Your job is to transcribe the material exactly, every line included.

[EXERCISE INPUT Boundary: Start]

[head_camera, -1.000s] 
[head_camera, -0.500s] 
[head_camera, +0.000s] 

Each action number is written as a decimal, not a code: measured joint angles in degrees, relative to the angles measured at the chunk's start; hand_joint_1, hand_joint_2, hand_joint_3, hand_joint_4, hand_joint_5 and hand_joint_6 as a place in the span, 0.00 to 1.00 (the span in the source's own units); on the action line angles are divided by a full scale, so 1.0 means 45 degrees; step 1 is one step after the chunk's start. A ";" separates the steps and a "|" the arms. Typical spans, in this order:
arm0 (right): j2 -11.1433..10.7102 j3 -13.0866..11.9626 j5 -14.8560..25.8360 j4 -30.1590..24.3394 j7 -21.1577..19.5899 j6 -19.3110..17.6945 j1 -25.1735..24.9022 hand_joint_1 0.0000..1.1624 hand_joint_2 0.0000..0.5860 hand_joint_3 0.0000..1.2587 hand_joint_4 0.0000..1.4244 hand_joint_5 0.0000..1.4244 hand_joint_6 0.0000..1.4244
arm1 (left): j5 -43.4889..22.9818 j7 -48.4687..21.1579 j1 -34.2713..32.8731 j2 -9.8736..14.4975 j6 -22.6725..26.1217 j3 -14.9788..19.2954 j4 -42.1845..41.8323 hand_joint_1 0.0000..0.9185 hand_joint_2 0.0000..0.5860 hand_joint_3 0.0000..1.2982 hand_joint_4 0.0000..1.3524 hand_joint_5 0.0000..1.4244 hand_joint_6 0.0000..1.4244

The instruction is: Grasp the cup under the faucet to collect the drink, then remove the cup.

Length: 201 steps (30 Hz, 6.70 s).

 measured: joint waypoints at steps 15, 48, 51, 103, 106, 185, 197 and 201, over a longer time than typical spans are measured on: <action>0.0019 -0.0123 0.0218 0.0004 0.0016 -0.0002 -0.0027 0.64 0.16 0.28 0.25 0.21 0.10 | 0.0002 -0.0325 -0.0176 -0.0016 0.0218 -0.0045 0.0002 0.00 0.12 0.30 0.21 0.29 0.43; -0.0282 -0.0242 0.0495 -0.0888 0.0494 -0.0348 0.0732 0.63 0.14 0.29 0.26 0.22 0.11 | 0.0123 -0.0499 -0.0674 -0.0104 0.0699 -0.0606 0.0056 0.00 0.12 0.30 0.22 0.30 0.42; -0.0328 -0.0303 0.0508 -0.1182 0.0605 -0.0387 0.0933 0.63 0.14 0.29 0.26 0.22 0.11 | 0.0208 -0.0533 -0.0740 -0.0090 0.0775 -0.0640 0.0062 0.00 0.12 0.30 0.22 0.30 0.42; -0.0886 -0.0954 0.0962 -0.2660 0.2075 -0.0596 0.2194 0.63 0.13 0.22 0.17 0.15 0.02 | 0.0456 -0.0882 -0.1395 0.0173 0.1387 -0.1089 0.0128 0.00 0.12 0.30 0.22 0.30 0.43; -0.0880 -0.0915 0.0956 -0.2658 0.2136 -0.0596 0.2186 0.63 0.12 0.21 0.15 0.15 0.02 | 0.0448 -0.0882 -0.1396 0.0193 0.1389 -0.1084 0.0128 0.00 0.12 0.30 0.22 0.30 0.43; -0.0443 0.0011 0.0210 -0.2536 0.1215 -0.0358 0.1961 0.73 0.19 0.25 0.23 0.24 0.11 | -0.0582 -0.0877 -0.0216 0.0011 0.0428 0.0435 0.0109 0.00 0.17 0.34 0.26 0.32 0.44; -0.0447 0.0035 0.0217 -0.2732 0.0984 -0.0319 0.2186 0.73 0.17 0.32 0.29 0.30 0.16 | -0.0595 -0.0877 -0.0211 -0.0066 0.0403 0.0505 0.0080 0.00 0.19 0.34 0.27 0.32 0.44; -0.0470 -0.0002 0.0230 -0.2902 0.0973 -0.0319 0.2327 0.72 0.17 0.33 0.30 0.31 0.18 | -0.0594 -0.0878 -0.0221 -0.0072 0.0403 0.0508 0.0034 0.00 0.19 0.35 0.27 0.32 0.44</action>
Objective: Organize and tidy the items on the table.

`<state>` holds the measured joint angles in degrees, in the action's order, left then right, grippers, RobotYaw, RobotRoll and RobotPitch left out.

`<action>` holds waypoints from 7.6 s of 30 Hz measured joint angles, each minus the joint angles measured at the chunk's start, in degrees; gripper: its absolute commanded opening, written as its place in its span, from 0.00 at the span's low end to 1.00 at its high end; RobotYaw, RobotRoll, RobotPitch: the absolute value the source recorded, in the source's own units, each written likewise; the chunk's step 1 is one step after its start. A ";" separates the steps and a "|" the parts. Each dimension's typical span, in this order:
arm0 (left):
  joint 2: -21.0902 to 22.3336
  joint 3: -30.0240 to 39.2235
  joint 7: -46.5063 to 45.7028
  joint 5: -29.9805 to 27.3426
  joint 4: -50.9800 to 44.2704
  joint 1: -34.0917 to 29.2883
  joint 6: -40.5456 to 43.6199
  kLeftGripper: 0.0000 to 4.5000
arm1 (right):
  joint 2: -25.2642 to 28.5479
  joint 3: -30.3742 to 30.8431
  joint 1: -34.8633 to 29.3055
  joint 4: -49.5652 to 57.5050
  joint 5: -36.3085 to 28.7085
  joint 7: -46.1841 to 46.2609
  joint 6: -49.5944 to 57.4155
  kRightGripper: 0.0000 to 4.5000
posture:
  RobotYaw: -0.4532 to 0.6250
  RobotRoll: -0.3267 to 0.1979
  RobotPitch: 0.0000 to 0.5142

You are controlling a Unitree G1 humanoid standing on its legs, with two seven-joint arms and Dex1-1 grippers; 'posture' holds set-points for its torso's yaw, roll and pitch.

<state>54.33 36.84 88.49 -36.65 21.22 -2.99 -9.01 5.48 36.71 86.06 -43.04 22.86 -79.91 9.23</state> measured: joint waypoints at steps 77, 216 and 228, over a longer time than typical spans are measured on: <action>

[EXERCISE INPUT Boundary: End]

OUTPUT OF THE TASK:
[head_camera, -1.000s] 
[head_camera, -0.500s] 
[head_camera, +0.000s] 

Each action number is written as a decimal, not a code: measured joint angles in degrees, relative to the angles measured at the chunk's start; hand_joint_1, hand_joint_2, hand_joint_3, hand_joint_4, hand_joint_5 and hand_joint_6 as a place in the span, 0.00 to 1.00 (the span in the source's own units); on the action line angles are divided by a full scale, so 1.0 means 45 degrees; step 1 is one step after the chunk's start. A ";" separates the steps and a "|" the arms. Typical spans, in this order:
arm0 (right): j2 -11.1433..10.7102 j3 -13.0866..11.9626 j5 -14.8560..25.8360 j4 -30.1590..24.3394 j7 -21.1577..19.5899 j6 -19.3110..17.6945 j1 -25.1735..24.9022 hand_joint_1 0.0000..1.1624 hand_joint_2 0.0000..0.5860 hand_joint_3 0.0000..1.2587 hand_joint_4 0.0000..1.4244 hand_joint_5 0.0000..1.4244 hand_joint_6 0.0000..1.4244
arm1 (left): j5 -43.4889..22.9818 j7 -48.4687..21.1579 j1 -34.2713..32.8731 j2 -9.8736..14.4975 j6 -22.6725..26.1217 j3 -14.9788..19.2954 j4 -42.1845..41.8323 hand_joint_1 0.0000..0.9185 hand_joint_2 0.0000..0.5860 hand_joint_3 0.0000..1.2982 hand_joint_4 0.0000..1.3524 hand_joint_5 0.0000..1.4244 hand_joint_6 0.0000..1.4244

The instruction is: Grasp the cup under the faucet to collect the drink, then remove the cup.

Length: 201 steps (30 Hz, 6.70 s).

 measured: joint waypoints at steps 15, 48, 51, 103, 106, 185, 197 and 201, over a longer time than typical spans are measured on: <action>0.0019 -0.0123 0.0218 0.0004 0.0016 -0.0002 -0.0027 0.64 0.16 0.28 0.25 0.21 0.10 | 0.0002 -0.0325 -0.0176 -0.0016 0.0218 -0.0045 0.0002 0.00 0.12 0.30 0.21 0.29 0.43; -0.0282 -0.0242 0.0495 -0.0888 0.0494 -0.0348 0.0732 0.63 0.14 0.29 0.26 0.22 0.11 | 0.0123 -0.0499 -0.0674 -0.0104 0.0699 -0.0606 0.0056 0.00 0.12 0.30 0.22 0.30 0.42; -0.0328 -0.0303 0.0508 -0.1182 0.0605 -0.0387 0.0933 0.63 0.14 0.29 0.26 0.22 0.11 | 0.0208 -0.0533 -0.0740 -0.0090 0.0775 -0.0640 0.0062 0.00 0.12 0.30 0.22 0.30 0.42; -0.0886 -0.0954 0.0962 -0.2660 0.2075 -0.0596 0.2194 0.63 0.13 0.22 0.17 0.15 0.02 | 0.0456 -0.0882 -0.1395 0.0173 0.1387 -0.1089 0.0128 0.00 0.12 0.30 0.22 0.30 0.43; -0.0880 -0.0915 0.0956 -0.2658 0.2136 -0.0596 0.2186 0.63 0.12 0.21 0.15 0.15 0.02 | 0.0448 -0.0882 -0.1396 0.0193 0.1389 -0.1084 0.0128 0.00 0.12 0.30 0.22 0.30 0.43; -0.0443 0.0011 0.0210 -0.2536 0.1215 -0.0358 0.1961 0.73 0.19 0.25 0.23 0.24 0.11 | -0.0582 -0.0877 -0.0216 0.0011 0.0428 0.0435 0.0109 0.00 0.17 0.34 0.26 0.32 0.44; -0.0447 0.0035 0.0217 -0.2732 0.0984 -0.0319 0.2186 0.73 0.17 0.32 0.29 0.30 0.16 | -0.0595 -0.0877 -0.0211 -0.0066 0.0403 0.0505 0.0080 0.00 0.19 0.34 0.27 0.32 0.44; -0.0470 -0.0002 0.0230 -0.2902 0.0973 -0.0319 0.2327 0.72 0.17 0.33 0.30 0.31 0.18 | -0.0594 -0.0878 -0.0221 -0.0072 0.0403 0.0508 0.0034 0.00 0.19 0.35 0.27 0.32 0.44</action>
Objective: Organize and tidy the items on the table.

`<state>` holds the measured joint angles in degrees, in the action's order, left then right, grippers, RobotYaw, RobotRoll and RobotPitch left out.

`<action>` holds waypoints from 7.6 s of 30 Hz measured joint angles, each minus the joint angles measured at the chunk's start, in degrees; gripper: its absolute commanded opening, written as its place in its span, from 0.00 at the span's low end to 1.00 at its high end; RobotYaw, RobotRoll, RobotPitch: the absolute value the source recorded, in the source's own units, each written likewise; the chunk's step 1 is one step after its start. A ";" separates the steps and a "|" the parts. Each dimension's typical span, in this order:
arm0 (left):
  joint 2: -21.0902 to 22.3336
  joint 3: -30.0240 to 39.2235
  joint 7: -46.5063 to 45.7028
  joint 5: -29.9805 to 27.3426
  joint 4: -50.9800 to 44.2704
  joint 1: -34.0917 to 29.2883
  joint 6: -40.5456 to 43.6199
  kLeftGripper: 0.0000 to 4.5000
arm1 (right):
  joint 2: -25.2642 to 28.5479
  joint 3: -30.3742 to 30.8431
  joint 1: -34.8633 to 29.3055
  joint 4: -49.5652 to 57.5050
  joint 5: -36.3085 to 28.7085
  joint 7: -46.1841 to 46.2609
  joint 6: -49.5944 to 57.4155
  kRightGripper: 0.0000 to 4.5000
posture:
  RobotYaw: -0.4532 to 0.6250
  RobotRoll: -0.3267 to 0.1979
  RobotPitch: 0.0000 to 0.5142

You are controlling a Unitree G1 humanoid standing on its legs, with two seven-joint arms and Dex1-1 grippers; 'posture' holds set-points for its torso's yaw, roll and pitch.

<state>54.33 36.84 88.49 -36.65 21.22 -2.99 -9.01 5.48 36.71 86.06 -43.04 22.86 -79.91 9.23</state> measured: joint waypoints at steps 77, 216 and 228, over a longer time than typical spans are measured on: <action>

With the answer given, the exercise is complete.